Tengo una especial simpatía por aquellos escritores juguetones con su propio oficio, que distorsionan, falsifican o inventan obras y biografías ajenas en beneficio propio. El primero que viene a la mente es, claro, Borges (siempre Borges), pero también, sin salir del ámbito hispano, Vila-Matas o Bolaño son reconocidos practicantes del juego de las letras. Quizás es que cualquier libro de ficción que trate sobre libros, igual que me pasa con el cine, cualquier obra que se acerque mínimamente a lo meta o a la autorreflexión sobre el propio medio, me interesa. O, al menos, tengo una predisposición especial a que me guste.
Por eso, entre otras cosas, mi primer acercamiento a la obra del argentino Ricardo Piglia ha sido tan satisfactoria. Su deliciosa novela Respiración artificial se desarrolla gracias a una compleja estructura narrativa que incluye cartas encontradas, fragmentos de diarios, borradores de biografías o la pura investigación histórica. Entreverada en esta fiesta de formas encontramos un verdadero arsenal de pequeños ensayos literarios sobre, por ejemplo, la vigencia de Borges en la Argentina de la época o la veracidad de los diarios de Kafka. La mayoría de ellos toman la forma de conversaciones o discusiones entre escritores, copa en mano y cigarro en boca, no tan lejos de cómo uno se imagina las tertulias de los cafés literarios de antaño, reales o ficticios, cuando París era una fiesta y Fitzgerald y Hemingway se emborrachaban juntos y Horacio Oliveira filosofaba en buhardillas ahumadas hasta el amanecer.
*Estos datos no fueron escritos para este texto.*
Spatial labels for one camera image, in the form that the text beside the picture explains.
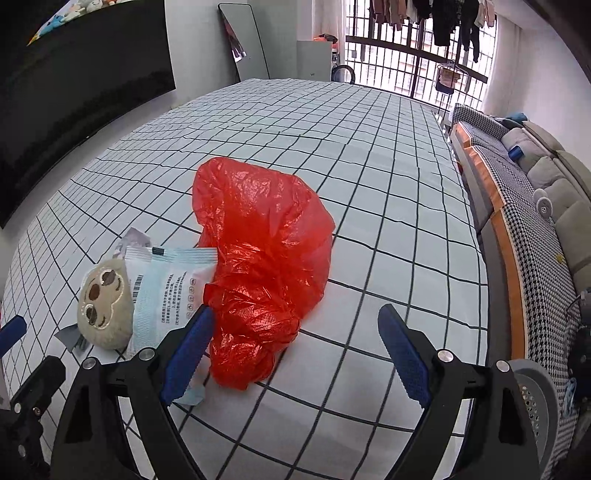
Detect red plastic bag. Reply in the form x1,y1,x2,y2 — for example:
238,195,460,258
191,157,336,392

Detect beige plush toy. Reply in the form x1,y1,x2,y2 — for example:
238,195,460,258
76,258,138,350

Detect houndstooth sofa cover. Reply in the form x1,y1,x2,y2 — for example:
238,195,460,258
452,104,587,462

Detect black framed standing mirror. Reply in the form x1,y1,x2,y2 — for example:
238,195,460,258
218,2,271,84

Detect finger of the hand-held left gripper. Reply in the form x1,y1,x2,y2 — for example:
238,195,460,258
9,355,68,422
0,316,27,356

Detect blue face mask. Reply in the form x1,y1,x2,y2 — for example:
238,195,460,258
562,378,580,414

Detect row of hanging clothes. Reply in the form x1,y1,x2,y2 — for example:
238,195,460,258
369,0,497,63

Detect white cabinet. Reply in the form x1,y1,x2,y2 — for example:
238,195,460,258
295,41,334,83

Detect black window grille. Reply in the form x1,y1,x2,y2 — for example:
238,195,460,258
344,0,497,107

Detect grey perforated plastic basket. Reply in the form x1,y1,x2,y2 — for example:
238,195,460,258
508,359,561,480

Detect black flat television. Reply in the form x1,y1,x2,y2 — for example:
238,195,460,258
0,0,177,229

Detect white sheer curtain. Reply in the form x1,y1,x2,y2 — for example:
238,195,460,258
482,9,513,116

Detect grey sofa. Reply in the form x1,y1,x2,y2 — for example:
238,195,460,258
450,102,591,462

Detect black clothes stand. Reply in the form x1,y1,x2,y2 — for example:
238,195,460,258
434,60,472,116

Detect white black checkered tablecloth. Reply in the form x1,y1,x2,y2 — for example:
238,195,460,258
0,78,490,480

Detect blue plush toy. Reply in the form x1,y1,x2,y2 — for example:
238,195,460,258
44,11,70,35

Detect light blue white packet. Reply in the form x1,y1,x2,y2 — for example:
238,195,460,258
113,226,218,407

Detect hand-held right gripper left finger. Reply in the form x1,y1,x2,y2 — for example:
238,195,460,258
50,305,215,480

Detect pink garment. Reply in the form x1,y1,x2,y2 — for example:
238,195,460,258
436,65,462,88

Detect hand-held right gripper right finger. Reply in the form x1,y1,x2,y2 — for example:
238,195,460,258
378,304,541,480

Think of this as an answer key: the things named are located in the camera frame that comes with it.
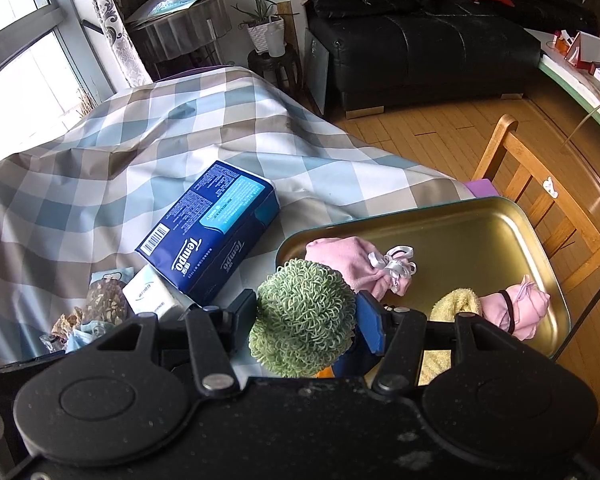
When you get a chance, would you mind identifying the herb sachet bag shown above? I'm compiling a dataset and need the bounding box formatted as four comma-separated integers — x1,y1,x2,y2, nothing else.
82,267,132,327

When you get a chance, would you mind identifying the black cable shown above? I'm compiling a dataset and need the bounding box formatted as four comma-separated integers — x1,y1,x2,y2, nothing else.
550,260,600,362

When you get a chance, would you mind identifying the pink drawstring pouch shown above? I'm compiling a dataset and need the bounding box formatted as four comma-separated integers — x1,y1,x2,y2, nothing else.
305,237,417,302

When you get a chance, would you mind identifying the checked tablecloth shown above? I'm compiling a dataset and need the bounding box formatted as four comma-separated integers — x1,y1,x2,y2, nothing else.
0,65,476,376

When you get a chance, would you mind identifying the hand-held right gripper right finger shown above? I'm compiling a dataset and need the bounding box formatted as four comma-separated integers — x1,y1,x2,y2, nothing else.
356,292,522,392

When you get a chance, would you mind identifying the patterned grey curtain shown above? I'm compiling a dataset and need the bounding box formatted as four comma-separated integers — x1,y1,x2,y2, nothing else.
86,0,154,89

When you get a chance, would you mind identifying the yellow towel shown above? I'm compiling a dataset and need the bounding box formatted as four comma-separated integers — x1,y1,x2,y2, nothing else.
419,287,482,387

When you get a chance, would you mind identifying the purple mat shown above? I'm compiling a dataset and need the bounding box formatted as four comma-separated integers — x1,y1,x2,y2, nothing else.
465,178,499,200

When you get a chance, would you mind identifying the glass panel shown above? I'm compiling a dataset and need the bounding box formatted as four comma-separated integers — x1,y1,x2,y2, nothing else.
303,27,330,116

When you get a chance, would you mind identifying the pink cloth bundle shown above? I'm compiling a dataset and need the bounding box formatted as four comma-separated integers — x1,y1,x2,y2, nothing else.
479,275,552,342

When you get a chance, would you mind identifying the teal and gold tin tray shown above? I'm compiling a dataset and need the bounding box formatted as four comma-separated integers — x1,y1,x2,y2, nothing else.
275,196,574,362

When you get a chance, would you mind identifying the navy cartoon bag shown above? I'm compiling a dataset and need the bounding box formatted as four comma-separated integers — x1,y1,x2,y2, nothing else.
322,342,378,380

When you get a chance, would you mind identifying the green curly scrubber ball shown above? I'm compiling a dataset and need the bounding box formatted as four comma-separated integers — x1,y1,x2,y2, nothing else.
249,258,357,379

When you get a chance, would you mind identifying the green edged coffee table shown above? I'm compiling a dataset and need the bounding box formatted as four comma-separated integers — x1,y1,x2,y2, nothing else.
524,27,600,192

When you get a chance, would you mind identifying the black leather sofa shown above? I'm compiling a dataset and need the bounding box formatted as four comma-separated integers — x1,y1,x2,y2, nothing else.
305,0,597,119

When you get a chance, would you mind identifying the dark round stool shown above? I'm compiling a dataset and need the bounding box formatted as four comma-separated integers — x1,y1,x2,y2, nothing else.
247,47,304,97

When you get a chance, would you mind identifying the small white tissue pack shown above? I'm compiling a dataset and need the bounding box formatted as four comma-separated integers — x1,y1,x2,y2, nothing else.
122,265,202,322

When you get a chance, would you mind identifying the white box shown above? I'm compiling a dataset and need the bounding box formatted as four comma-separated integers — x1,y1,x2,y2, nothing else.
572,31,600,67

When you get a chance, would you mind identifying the blue tissue pack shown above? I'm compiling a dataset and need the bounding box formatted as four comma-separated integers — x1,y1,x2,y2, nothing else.
135,160,281,307

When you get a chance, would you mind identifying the black folding case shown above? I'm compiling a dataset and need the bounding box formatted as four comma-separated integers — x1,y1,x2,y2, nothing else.
0,349,67,373

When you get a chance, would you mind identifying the wooden chair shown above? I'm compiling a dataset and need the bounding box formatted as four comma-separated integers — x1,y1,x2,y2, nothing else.
472,114,600,294

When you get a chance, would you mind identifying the potted plant in white pot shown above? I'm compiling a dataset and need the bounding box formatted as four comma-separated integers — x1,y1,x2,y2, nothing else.
231,0,299,56

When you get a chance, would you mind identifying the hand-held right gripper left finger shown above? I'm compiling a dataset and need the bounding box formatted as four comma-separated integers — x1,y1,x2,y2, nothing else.
94,290,257,394

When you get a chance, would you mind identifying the window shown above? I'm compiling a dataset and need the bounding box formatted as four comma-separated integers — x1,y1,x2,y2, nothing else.
0,0,102,127

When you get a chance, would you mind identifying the white plastic cup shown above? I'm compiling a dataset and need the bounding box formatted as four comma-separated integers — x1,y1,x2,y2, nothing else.
267,20,287,58
Esta visión romántica, o más bien romantizada por el paso del tiempo y el peso de la historia, sin duda choca o al menos interfiere con la realidad misma. Es decir, ¿hasta qué punto es fidedigna la historia que nos llega sobre esta imaginario literario y, por extensión, toda corriente artística? ¿Qué pesa más, la fidelidad a la realidad o la atracción del mito? Si no podemos creer firmemente en este tipo de movimientos, documentados hasta cierto punto pero siempre reinterpretados o contaminados según conviene a la luz del momento actual, ¿por qué no creer también que Pierre Menard no escribió otro Quijote sino El Quijote? ¿Por qué no creer en una enfermedad llamada mal de Montano o que realmente Kafka conoció a Hitler en Praga en aquel lejano invierno de 1909?
Yo, animal de ficción como soy, destinado a ser eterno cautivo de la invención y la fábula, tengo la certeza categórica de que en algún lugar existe la Biblioteca de Babel que imaginó Borges, y de que allí habitan las obras completas de Benno von Archimboldi, y algún ensayo histórico de Cide Hamete Benengeli y, sin duda, también la biografía inacabada sobre Enrique Ossorio que preparaba Marcelo Maggi antes de quedar atrapado eternamente entre las páginas de Respiración artificial.
[…] Acostumbramos a asimilar, de manera inconsciente, la personalidad del narrador a la del autor, basándonos en la mera circunstancia de que el primero habla por obra y gracia del segundo. Esto no implica que uno sea reemplazable por el otro, tampoco equiparable o ni siquiera comparable, teniendo en cuenta que tal transubstanciación sucede poco o nunca, ni siquiera en memorias o autobiografías. Al fin y al cabo, la ficción siempre se erige vencedora en tan etérea controversia, se crece y todo conquista a su paso, somete y gobierna y monopoliza los dominios de la realidad. Somos ficción. […]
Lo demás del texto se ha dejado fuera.